Without the images, write out the whole listing exactly.
★ ★ ★ ★ ★ ★ ★
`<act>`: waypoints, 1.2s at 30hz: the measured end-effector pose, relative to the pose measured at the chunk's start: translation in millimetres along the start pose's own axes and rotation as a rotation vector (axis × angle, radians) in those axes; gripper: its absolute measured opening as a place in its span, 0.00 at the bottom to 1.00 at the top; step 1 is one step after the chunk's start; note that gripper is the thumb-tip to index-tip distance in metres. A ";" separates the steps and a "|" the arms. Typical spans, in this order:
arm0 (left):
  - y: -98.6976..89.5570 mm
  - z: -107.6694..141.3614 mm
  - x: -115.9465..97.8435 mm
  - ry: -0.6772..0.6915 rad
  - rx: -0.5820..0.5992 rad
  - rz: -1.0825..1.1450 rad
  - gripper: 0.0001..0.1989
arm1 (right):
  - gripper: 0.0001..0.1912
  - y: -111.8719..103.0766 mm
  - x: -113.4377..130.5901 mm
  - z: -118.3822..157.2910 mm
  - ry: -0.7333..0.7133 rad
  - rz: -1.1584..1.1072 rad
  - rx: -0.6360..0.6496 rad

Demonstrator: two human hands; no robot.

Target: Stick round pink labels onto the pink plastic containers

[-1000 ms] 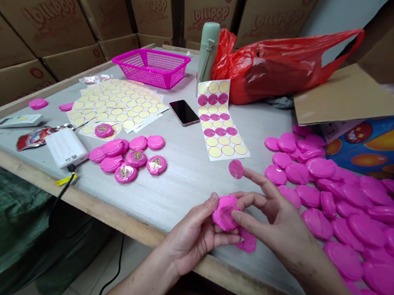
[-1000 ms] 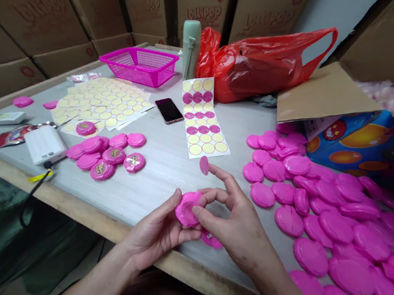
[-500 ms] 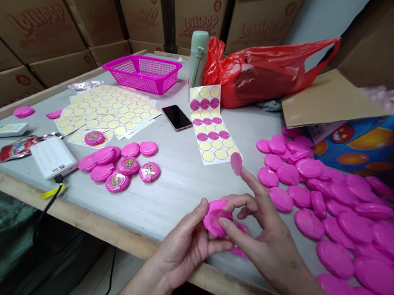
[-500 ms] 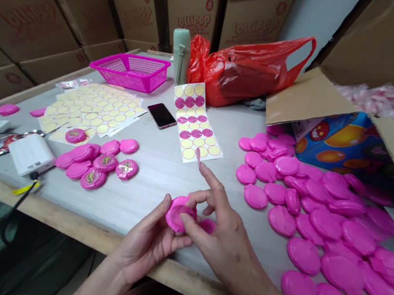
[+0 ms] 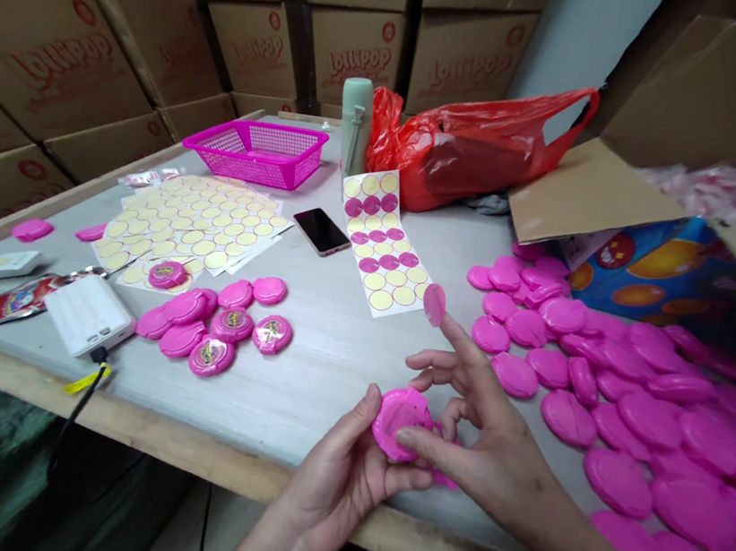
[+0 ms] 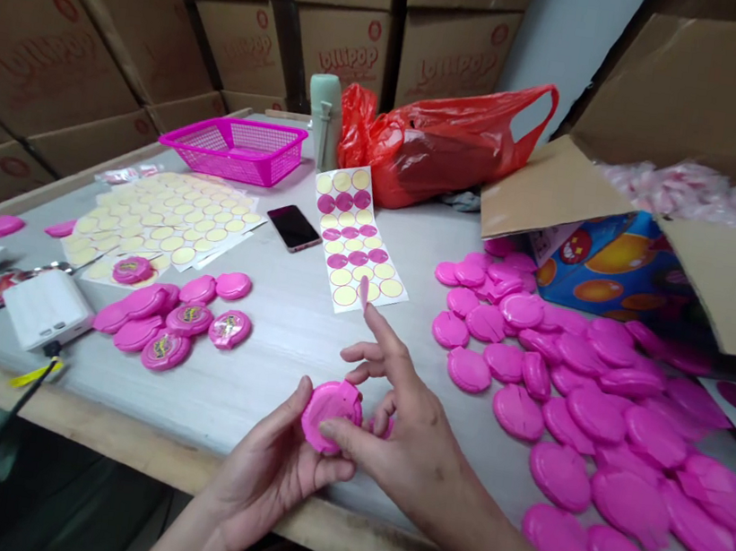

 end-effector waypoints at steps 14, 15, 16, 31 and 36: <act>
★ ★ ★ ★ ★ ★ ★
◆ **WRITTEN SOLUTION**:
`<act>`: waypoints, 1.2s at 30hz: the measured end-effector pose, relative to the pose measured at the chunk's start: translation in millimetres along the start pose's own axes and rotation as a rotation vector (axis × angle, radians) in those axes; gripper: its absolute measured opening as a place in its span, 0.00 at the bottom to 1.00 at the top; step 1 is one step after the chunk's start; note that gripper is the thumb-tip to index-tip distance in metres. A ";" separates the steps and a "|" the arms. Typical spans, in this order:
arm0 (left):
  - y: -98.6976..89.5570 mm
  - z: -107.6694..141.3614 mm
  - x: -115.9465..97.8435 mm
  - ry: -0.6772..0.6915 rad
  - rx: -0.5820..0.5992 rad
  - rz: -1.0825..1.1450 rad
  - gripper: 0.0001..0.1989
arm1 (right):
  - gripper: 0.0001..0.1912
  - y: -111.8719..103.0766 mm
  - x: -113.4377..130.5901 mm
  - z: -118.3822..157.2910 mm
  - ry: -0.7333..0.7133 rad
  - rz: -1.1584..1.1072 rad
  - rx: -0.6360..0.6496 rad

Demonstrator: two human hands; no robot.

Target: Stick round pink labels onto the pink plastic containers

[-1000 ms] 
[-1000 ms] 
[-500 ms] 
[-500 ms] 
[+0 ms] 
[+0 ms] 

 end-effector waypoints at steps 14, 15, 16, 31 and 36: <act>

No further output is needed for the exercise.